# Problem to solve
Transcribe exactly everything in the data below from the line containing "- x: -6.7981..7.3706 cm" down to the line containing "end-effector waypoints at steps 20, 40", both lines included and nothing further.

# Provided data

[Start of Attachment]

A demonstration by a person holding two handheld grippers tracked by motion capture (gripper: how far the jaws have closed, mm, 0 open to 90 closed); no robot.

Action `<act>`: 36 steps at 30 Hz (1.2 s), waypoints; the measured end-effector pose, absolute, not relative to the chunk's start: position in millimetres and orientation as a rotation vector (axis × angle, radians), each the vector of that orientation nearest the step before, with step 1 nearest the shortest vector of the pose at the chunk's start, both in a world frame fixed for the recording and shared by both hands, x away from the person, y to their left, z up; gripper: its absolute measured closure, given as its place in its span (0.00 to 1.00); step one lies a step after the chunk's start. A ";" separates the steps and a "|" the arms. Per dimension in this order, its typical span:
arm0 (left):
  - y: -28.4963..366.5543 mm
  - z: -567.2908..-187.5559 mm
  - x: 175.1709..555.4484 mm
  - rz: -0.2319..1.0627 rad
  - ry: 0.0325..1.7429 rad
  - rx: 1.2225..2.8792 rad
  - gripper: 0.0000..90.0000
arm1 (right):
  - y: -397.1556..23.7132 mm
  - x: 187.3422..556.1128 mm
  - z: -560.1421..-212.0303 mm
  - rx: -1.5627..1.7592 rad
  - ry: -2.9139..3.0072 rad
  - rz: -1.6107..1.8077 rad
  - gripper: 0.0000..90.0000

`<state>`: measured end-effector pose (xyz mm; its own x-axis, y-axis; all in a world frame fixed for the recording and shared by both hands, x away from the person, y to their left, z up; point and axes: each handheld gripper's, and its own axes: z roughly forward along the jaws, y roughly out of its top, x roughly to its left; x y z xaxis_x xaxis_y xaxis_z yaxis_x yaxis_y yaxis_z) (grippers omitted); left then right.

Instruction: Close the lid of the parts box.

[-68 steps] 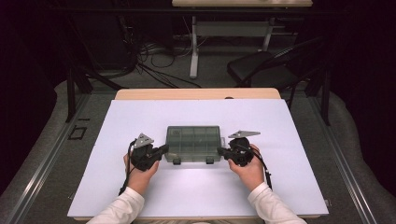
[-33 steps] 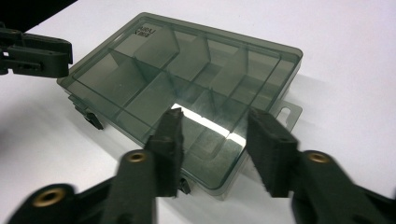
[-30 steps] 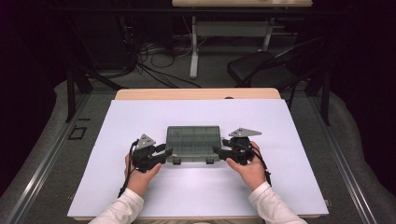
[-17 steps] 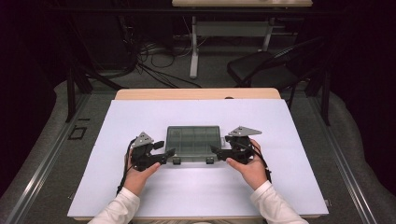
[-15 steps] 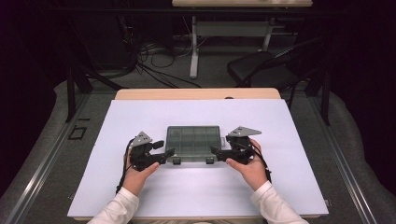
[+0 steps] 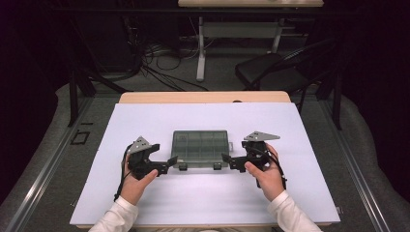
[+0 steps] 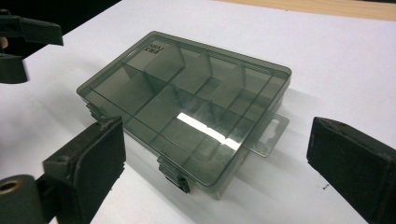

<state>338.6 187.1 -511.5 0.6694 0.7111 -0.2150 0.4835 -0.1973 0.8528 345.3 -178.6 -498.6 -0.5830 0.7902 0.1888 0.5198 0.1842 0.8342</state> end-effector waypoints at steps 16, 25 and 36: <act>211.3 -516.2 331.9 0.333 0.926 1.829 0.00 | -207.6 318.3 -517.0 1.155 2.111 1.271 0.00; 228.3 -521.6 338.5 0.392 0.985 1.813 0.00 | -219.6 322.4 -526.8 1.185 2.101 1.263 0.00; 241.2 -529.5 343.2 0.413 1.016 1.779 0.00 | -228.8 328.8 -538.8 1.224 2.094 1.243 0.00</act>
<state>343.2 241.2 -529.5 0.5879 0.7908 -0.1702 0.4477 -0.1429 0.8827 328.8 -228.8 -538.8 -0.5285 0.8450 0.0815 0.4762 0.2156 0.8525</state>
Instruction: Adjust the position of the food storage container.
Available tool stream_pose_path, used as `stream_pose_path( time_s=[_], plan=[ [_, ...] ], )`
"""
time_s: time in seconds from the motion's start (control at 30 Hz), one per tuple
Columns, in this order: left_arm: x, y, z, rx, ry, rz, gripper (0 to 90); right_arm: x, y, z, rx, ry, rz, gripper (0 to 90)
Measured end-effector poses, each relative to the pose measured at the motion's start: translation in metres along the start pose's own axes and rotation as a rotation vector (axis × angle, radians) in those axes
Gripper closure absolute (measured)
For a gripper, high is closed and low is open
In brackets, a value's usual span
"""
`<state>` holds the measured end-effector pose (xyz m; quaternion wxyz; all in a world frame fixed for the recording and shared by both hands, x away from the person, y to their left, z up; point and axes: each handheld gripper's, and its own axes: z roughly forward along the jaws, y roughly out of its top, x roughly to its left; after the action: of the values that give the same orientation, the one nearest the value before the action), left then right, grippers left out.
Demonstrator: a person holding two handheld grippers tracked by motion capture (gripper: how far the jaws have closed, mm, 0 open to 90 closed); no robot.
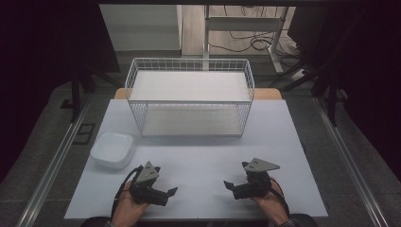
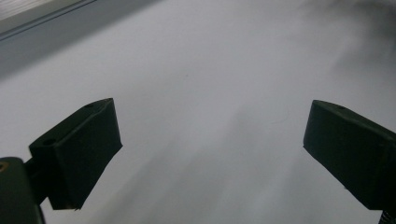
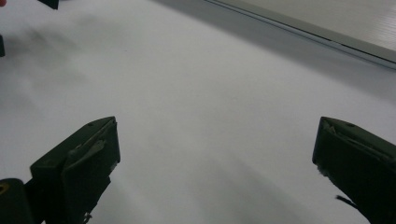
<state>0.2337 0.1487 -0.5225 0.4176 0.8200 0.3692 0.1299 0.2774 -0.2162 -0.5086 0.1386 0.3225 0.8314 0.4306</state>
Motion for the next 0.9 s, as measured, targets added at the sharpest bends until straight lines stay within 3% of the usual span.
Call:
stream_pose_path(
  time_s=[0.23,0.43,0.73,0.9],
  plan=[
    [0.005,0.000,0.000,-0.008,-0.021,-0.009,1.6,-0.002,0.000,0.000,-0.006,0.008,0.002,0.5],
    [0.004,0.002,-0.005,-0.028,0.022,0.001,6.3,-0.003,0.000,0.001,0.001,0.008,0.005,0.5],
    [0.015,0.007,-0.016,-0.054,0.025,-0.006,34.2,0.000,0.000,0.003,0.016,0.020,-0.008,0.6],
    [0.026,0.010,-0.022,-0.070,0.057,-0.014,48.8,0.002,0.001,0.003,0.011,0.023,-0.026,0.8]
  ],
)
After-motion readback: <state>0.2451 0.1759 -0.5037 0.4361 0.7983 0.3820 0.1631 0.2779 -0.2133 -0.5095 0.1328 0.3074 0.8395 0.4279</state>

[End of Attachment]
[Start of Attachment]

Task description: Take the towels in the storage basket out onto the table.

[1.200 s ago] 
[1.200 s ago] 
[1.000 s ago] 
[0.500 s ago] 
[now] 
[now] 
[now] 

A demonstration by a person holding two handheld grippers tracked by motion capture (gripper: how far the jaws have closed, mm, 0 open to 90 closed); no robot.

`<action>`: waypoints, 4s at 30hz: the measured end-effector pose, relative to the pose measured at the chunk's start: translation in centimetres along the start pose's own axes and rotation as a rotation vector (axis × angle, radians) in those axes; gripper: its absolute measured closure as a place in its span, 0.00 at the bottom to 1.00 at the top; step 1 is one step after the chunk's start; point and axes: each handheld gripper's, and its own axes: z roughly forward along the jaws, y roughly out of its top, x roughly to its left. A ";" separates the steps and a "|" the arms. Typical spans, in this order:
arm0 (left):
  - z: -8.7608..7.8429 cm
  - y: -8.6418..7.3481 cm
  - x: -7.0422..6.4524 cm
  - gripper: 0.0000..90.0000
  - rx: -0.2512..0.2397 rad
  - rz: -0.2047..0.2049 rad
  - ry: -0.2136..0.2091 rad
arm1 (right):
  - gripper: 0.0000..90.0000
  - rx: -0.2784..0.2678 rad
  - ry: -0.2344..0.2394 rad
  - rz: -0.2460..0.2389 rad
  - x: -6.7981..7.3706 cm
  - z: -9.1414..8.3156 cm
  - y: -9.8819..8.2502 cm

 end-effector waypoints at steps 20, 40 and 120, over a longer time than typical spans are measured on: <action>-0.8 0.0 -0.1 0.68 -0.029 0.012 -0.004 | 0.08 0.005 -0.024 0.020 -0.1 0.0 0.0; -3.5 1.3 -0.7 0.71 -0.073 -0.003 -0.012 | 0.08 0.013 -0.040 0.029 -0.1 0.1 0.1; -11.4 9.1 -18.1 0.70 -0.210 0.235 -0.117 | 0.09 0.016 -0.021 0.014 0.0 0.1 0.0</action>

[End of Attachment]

# Task response
  - x: -6.7981..7.3706 cm
  - z: -9.1414..8.3156 cm
  - y: -9.8819..8.2502 cm

 end-effector waypoints at steps 20, 40 and 120, over a longer time than typical spans are measured on: <action>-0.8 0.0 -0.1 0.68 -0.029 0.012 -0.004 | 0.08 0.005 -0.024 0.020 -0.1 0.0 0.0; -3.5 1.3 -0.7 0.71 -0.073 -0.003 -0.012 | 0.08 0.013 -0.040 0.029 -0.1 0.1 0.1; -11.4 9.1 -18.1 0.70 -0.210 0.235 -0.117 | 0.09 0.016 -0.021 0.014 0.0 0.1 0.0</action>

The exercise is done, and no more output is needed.